= Task description =
When a line in the material contains the word "silver", copy it.

### Data extracts

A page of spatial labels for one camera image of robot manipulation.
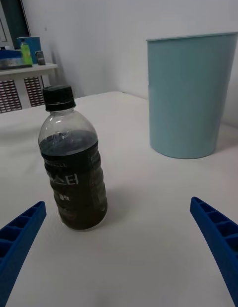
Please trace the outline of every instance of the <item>black bottle cap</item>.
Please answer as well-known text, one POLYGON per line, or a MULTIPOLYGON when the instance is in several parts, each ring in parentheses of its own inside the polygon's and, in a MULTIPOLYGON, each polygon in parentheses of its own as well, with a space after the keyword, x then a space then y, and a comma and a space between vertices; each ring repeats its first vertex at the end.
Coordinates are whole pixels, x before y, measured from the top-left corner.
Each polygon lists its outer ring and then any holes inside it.
POLYGON ((62 111, 76 106, 69 85, 56 85, 43 89, 46 111, 62 111))

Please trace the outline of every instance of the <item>light blue trash can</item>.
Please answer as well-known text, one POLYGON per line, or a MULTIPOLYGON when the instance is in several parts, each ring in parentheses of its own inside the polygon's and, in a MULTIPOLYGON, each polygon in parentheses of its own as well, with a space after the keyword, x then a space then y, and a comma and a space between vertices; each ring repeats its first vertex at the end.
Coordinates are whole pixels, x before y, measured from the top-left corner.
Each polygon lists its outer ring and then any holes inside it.
POLYGON ((148 40, 151 147, 166 156, 214 152, 238 33, 148 40))

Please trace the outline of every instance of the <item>white table surface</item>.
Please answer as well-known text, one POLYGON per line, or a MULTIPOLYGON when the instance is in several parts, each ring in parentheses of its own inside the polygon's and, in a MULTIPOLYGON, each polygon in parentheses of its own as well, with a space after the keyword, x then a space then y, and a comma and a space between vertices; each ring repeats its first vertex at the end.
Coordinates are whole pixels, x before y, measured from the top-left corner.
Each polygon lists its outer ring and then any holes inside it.
POLYGON ((47 206, 7 307, 233 307, 189 206, 195 195, 238 222, 238 130, 223 125, 209 157, 172 159, 150 148, 146 100, 76 102, 98 132, 109 204, 90 232, 58 218, 37 144, 44 107, 0 115, 1 226, 47 206))
POLYGON ((55 63, 46 63, 45 65, 34 64, 29 68, 19 68, 19 69, 9 69, 0 70, 0 81, 5 80, 19 80, 24 78, 29 78, 32 76, 47 75, 52 73, 54 69, 58 68, 55 63))

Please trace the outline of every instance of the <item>dark liquid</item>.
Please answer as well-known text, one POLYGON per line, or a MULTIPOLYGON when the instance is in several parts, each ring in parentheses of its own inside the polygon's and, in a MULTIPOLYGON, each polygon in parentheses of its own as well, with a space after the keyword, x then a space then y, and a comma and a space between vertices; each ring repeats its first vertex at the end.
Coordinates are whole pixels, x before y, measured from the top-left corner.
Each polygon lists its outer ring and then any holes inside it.
POLYGON ((63 222, 85 230, 102 221, 107 198, 94 133, 71 131, 47 137, 40 143, 45 168, 63 222))

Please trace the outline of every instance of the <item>bottle label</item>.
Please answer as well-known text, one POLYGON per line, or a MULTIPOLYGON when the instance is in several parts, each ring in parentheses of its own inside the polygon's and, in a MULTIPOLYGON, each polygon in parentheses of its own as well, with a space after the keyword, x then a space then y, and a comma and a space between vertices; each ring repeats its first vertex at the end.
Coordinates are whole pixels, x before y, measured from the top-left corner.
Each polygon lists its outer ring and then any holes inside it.
POLYGON ((68 156, 42 156, 63 221, 82 224, 90 217, 96 222, 107 210, 98 143, 68 156))

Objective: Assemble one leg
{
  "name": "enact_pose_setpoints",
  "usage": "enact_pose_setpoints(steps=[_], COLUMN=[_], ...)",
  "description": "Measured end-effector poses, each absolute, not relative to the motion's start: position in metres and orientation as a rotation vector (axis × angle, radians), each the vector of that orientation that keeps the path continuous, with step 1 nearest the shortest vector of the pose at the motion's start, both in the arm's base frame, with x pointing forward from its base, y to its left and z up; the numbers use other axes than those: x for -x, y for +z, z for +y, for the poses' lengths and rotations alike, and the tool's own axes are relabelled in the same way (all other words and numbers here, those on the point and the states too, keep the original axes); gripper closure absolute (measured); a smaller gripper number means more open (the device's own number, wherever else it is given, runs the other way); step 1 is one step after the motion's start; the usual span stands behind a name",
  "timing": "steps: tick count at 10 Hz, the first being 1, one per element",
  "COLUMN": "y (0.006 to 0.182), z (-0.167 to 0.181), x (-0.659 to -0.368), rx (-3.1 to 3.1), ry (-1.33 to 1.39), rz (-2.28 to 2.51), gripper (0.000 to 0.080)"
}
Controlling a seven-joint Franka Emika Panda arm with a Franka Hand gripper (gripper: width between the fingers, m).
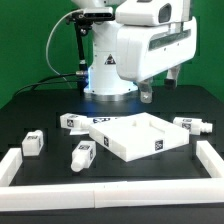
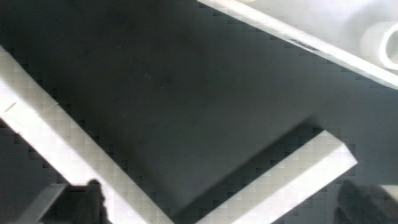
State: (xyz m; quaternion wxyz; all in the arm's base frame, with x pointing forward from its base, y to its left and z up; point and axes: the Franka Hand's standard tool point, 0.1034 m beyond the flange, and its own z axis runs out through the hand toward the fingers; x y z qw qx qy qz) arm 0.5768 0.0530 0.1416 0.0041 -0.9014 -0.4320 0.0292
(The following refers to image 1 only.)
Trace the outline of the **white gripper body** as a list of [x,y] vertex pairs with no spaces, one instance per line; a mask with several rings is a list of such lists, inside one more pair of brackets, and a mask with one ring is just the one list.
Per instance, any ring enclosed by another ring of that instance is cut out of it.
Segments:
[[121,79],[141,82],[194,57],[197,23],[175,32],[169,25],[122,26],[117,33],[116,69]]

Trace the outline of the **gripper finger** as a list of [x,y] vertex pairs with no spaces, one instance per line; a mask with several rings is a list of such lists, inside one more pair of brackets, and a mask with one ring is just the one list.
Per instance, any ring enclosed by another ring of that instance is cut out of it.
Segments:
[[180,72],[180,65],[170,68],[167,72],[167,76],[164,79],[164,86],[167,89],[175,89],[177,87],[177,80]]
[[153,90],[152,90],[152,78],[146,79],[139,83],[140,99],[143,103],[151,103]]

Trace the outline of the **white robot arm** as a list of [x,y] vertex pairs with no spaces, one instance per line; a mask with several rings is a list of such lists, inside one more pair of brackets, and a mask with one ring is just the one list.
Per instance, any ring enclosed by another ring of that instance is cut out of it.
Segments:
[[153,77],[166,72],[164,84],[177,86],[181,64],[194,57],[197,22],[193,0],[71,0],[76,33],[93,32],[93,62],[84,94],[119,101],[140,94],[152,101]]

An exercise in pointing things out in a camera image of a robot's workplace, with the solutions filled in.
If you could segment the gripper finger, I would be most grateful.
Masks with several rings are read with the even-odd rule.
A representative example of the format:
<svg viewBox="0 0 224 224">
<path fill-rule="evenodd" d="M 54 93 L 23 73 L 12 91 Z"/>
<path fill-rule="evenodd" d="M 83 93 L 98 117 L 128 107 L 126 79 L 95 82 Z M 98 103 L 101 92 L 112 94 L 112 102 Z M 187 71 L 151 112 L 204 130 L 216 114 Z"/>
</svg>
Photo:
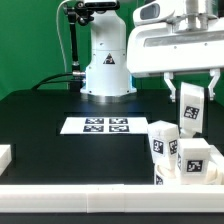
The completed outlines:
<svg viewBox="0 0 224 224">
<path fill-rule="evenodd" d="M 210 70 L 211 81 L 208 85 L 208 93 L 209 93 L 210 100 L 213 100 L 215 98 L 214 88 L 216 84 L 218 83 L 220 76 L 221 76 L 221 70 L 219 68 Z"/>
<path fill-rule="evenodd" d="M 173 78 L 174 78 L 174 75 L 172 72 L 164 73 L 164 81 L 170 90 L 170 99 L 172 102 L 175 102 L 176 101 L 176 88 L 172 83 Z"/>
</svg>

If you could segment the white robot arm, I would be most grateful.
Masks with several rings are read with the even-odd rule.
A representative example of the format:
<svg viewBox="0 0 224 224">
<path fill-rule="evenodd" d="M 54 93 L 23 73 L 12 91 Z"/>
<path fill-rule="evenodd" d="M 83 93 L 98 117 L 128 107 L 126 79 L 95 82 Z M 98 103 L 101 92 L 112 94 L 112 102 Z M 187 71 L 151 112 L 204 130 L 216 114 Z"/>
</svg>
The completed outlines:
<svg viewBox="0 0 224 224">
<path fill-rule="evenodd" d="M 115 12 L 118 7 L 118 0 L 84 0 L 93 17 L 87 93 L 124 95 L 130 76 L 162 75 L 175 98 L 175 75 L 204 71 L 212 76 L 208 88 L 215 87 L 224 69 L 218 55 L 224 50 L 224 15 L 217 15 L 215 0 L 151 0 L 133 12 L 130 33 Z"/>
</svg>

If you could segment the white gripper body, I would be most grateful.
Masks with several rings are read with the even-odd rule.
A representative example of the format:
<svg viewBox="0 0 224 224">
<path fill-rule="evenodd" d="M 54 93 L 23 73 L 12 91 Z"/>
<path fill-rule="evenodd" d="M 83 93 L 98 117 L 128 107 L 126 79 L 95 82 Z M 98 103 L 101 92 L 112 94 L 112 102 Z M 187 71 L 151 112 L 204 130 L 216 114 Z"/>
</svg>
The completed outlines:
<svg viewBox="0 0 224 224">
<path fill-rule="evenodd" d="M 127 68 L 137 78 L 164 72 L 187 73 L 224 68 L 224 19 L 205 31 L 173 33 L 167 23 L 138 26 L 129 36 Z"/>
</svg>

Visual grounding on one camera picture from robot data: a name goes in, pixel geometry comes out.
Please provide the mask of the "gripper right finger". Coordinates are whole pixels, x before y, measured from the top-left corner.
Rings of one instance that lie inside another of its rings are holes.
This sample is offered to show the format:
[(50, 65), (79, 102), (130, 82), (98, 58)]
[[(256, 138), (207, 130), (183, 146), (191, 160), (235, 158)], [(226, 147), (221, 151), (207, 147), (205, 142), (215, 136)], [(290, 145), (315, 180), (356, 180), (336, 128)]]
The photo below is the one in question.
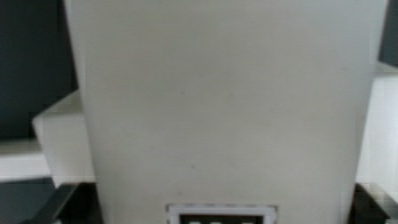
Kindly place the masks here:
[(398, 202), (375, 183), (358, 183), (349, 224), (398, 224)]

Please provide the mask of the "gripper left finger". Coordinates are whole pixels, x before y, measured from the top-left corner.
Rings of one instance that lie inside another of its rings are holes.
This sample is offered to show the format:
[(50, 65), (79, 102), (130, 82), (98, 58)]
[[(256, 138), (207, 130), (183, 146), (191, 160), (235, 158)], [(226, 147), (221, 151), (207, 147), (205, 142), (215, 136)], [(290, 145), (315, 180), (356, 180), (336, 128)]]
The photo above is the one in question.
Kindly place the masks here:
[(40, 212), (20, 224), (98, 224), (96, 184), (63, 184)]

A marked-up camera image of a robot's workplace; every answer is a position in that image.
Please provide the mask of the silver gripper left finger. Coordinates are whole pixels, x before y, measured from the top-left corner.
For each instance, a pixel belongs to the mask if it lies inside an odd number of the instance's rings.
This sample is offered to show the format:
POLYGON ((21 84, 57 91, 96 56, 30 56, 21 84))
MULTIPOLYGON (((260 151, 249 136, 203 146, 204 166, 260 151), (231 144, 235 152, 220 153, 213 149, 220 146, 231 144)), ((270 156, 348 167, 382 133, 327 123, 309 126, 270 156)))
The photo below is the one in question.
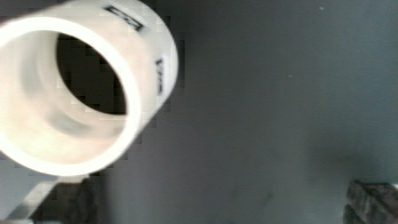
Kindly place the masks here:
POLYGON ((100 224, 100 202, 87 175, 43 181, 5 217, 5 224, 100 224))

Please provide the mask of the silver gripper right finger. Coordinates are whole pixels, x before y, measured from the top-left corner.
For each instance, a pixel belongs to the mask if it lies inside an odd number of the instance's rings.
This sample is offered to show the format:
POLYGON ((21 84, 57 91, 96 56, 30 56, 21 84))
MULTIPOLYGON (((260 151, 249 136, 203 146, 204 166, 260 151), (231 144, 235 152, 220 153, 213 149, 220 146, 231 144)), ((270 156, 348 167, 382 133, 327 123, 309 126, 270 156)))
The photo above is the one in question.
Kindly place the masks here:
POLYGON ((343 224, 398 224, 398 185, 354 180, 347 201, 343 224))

######

= Written reply =
Please provide the mask of the silver gripper left finger. Coordinates are whole pixels, x before y, measured from the top-left corner.
Please provide the mask of the silver gripper right finger. Coordinates are whole pixels, x before y, measured from the top-left corner.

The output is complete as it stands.